Their financial situation is becoming increasingly pressured as they fulfill their obligations to stimulate the economy through low-interest lending and loan subsidies. The sector’s overall margin has experienced a further contraction, reaching a historic low of 1.42 percent as of June. This figure falls below the 1.8 percent threshold that is considered essential for sustaining reasonable profitability for more than two years. ICBC stated it “actively boosted consumption” as such loans rose by 10.2 per cent during the period. The company’s net income experienced a decline of 1.4 percent compared to the previous year, amounting to 168.1 billion yuan. The net interest margin, an essential indicator of profitability, decreased to 1.30 percent from 1.43 percent.

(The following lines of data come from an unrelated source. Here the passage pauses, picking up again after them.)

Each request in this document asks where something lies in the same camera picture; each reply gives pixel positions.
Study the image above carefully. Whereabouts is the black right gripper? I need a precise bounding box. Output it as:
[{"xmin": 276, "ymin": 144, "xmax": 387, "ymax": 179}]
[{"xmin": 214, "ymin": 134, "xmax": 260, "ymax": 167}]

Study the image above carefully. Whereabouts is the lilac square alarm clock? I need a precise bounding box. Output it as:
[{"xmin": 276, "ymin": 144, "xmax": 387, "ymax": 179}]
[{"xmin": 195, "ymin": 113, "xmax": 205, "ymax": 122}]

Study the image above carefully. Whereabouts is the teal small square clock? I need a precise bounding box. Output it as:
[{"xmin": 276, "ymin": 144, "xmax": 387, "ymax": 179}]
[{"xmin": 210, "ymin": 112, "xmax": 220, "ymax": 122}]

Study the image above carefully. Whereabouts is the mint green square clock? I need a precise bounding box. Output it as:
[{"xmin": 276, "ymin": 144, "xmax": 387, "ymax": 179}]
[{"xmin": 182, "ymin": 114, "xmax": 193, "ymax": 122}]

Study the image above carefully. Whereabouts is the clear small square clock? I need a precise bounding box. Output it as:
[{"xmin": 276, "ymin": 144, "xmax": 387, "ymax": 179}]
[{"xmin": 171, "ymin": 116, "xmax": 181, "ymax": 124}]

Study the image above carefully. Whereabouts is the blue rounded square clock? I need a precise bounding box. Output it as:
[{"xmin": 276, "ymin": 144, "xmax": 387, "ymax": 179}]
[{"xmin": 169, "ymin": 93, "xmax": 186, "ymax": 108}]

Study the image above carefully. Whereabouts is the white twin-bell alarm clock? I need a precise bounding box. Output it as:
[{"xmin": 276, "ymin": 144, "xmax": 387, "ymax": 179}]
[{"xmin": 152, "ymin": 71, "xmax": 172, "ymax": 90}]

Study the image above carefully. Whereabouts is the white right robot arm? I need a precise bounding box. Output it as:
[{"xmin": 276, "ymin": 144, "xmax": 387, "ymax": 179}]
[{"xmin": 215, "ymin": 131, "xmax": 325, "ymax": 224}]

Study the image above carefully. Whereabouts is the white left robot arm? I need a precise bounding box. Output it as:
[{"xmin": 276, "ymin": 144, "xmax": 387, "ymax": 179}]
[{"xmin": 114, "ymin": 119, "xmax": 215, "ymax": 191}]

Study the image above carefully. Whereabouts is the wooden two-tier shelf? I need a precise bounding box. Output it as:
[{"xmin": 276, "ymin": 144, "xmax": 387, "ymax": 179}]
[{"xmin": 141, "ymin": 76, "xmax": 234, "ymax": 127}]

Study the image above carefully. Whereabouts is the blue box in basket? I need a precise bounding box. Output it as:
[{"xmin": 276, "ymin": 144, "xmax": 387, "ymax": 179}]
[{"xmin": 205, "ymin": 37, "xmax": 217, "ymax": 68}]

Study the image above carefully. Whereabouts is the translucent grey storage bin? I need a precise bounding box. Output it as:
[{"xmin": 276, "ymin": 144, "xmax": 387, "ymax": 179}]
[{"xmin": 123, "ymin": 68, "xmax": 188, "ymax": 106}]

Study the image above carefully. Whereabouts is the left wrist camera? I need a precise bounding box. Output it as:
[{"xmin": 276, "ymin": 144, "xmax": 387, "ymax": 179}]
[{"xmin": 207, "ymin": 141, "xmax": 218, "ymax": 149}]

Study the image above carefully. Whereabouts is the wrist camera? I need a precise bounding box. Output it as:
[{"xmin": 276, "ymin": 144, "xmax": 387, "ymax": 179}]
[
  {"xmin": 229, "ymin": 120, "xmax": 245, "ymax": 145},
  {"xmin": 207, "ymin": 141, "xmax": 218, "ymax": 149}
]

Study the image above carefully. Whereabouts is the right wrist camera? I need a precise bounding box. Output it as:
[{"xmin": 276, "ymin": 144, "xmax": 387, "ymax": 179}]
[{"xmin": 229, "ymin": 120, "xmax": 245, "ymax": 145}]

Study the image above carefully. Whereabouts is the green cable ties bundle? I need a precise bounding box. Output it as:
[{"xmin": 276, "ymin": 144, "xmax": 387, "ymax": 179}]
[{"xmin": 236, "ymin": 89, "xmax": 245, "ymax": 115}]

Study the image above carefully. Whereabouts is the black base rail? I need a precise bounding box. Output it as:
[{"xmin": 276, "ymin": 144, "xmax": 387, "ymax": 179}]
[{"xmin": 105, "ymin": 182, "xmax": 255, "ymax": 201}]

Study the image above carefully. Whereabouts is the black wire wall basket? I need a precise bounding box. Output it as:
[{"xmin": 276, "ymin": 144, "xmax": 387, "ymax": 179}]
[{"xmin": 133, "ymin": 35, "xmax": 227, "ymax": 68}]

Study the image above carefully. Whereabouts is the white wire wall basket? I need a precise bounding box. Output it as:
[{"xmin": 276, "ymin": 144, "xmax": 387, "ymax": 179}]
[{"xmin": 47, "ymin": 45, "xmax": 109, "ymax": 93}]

According to Francis Chan, a senior analyst at Bloomberg Intelligence, ICBC’s performance could indicate challenges in reversing earnings for the full year. The bank faces “various risks to revenue and limited room to reduce credit costs,” he noted in a report. Profit at competitors China Construction Bank Corp. and Bank of China Ltd. decreased by 1.4 percent and 0.9 percent, respectively. In contrast, net income at Agricultural Bank of China Ltd. increased by 2.7 percent, while Bank of Communications Co. reported a 1.6 percent rise. All entities indicated a contraction in margins compared to the previous year, while the ratios of non-performing loans decreased from the conclusion of 2024.
Official data released earlier this month indicated that the aggregate profits of the nation’s commercial banks experienced a contraction of 7.7 percent compared to the previous year, totaling 1.2 trillion yuan in the first half of the year. This represents the inaugural decrease since 2020, a year characterized by the pandemic’s disruption of factories and businesses. While the authorities have directed banks to reduce funding costs through a series of deposit rate cuts, we anticipate additional monetary easing as China confronts its economic challenges, which is expected to further diminish loan yields for lenders. Yao Mingde, Vice President of ICBC, indicated that he anticipates a continuation of the sector’s margin decline in the latter half of the year, albeit at a potentially slower pace. Regarding the bank’s outlook, “we’re confident that our net interest margin will see a marginal stabilization in the future,” he stated during a press conference.